Permettez-moi de préciser pourquoi l'article 4 a été ajouté au projet. La Conférence des directrices et directeurs des départements cantonaux de justice et police a demandé à la Confédération de créer les bases légales pour rendre la communication électronique obligatoire. Selon elle, il fallait mettre en place une seule plateforme, qui serait exploitée par les cantons. Pour ce faire, il fallait conclure un concordat entre les cantons avec la participation de la Confédération.
Selon l'avant-projet, la Confédération aurait donc eu une compétence subsidiaire pour mettre en place et exploiter la plateforme dans le cas où les cantons n'auraient pas tous participé audit concordat, et ce pour deux raisons. D'une part, la compétence subsidiaire de la Confédération s'imposait pour des raisons d'ordre constitutionnel. La Constitution prévoit en effet que, dans certains domaines, la Confédération peut déclarer que les conventions intercantonales s'appliquent à tous les cantons, mais elle ne peut pas le faire dans le domaine de la justice. D'autre part, on ne pouvait pas garantir, vous le savez bien, que tous les cantons adhèrent au concordat. Ils pouvaient choisir de ne pas le faire ou être empêchés de le faire suite à un référendum dans leur propre canton. On risquait donc, avec la solution de la plateforme unique, de se retrouver dans la situation où les cantons qui auraient adhéré au concordat auraient pu imposer leurs décisions aux cantons qui n'y avaient pas adhéré ou qui n'y avaient pas encore adhéré.
Cependant, la solution proposée, soit la compétence subsidiaire de la Confédération, a été fortement critiquée lors de la consultation, c'est la raison pour laquelle l'idée de la plateforme unique a été abandonnée.
Le projet prévoit désormais que la Confédération et les cantons constituent cette corporation chargée de l'exploitation de la plateforme centralisée, tout en laissant aux cantons la possibilité de développer leur propre plateforme ou d'acheter les services d'une plateforme existante, ce qui n'est pas véritablement souhaité.
Il est vraisemblable qu'il n'y aura qu'une seule plateforme, parce que les coûts de développement et d'exploitation d'une plateforme sont élevés. Mais ces suppositions ne suffisent pas, il faut donc parer à la sécurité du droit, à toutes éventualités, et prévoir - si j'ose l'appeler ainsi - une solution de sauvetage au cas où l'un ou l'autre canton n'adhérait pas à la corporation de droit public. C'est pourquoi la règle prévue à l'article 4 est nécessaire.
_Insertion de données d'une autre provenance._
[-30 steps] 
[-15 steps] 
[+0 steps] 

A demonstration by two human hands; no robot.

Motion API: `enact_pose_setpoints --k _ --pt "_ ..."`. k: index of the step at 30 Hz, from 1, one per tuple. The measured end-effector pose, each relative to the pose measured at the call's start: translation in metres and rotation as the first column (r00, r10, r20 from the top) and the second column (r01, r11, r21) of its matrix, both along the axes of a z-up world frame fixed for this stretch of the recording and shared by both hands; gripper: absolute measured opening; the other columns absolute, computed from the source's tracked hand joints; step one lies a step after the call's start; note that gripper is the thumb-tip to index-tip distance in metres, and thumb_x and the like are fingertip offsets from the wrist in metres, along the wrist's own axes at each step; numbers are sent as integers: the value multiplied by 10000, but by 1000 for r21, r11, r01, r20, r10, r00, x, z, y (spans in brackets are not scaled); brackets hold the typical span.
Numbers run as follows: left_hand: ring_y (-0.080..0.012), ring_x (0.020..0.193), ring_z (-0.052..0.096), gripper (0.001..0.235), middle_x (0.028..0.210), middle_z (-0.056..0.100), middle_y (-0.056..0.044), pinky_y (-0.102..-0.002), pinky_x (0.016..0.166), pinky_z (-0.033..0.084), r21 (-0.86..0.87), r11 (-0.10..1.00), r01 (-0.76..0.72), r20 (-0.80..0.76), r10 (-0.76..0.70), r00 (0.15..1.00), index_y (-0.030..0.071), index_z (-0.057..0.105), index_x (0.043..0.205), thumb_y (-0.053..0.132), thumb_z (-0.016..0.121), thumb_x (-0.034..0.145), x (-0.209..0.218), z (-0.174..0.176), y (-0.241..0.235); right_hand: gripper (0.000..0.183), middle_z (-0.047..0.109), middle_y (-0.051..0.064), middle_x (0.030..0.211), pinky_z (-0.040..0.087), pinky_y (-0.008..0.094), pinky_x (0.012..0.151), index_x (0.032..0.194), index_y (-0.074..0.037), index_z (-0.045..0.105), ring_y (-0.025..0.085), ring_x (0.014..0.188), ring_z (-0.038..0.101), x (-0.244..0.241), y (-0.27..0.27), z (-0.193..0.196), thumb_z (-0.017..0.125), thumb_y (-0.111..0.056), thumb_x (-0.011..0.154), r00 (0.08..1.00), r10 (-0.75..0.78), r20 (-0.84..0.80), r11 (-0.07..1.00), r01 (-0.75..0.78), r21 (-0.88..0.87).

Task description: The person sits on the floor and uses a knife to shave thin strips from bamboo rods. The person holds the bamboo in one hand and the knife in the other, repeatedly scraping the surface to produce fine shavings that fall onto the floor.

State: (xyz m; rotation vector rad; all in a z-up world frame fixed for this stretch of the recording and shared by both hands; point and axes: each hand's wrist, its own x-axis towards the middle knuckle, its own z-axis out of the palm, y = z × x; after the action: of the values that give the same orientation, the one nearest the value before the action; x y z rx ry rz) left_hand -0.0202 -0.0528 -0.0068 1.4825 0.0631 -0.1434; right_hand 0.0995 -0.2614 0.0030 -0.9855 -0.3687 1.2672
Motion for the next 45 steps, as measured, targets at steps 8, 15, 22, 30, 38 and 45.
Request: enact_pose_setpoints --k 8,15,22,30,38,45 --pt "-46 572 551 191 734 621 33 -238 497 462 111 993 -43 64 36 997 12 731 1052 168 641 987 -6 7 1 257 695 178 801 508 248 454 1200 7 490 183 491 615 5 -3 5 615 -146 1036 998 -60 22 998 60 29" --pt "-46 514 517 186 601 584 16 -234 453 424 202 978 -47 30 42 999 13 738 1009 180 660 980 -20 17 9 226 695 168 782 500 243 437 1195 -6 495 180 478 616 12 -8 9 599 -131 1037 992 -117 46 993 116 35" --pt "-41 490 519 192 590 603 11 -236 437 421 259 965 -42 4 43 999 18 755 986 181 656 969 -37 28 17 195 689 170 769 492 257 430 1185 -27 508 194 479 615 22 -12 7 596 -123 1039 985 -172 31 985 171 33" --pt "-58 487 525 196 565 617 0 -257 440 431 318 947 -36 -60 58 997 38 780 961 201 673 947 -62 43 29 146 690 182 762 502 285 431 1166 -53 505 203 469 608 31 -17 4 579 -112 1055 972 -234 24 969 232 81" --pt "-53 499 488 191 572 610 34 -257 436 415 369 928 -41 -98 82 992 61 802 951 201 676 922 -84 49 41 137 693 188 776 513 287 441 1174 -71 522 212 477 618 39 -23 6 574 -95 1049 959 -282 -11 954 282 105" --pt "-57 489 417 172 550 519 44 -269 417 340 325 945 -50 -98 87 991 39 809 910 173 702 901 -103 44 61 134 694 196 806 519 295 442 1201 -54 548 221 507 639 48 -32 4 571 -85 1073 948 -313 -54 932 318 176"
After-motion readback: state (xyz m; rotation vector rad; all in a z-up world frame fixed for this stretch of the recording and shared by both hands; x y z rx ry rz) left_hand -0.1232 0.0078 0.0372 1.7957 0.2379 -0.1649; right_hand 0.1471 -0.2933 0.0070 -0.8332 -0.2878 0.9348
Au nom du Conseil fédéral, je vous prie de suivre la majorité de votre commission et de rejeter la proposition de la minorité Marti Min Li.
J'en viens encore brièvement à l'article 15. La minorité Marti Min Li propose que les rapports de travail du personnel de la corporation soient régis par le droit du personnel du secteur public. Le droit suisse laisse aux corporations et aux établissements de droit public la liberté de soumettre leurs employés au droit public ou au droit privé s'agissant de leurs rapports de travail. C'est ce qui ressort de l'article 7 alinéa 1 de l'ordonnance 1 relative à la loi sur le travail. Pour information, le personnel de la Poste ou encore de la Suva est engagé conformément au code des obligations.
Le droit privé permet de définir des rapports de travail avec une plus grande flexibilité que le droit public. Cette flexibilité est précieuse sur un marché du travail où les spécialistes sont une denrée rare, en particulier dans le domaine informatique.
Je vous prie donc, au nom du Conseil fédéral, de suivre l'avis de la majorité de votre commission et de rejeter la proposition de la minorité Marti Min Li.
Je me permets encore, en conclusion, de répondre à la sollicitation de M. le conseiller national Mahaim par rapport à l'obligation de la mise en oeuvre de la plateforme deux ans après l'entrée en vigueur. Cela sera bien sûr mentionné au niveau des consultations au moment de l'ordonnance. Mais il relève du bon sens de se dire que le délai impératif démarrera au moment où le concordat aura été accepté par 18 cantons et où il deviendra effectif. Sinon, on aurait un décalage entre la réalité et une obligation hypothétique, étant donné que l'on n'aurait pas encore la plateforme.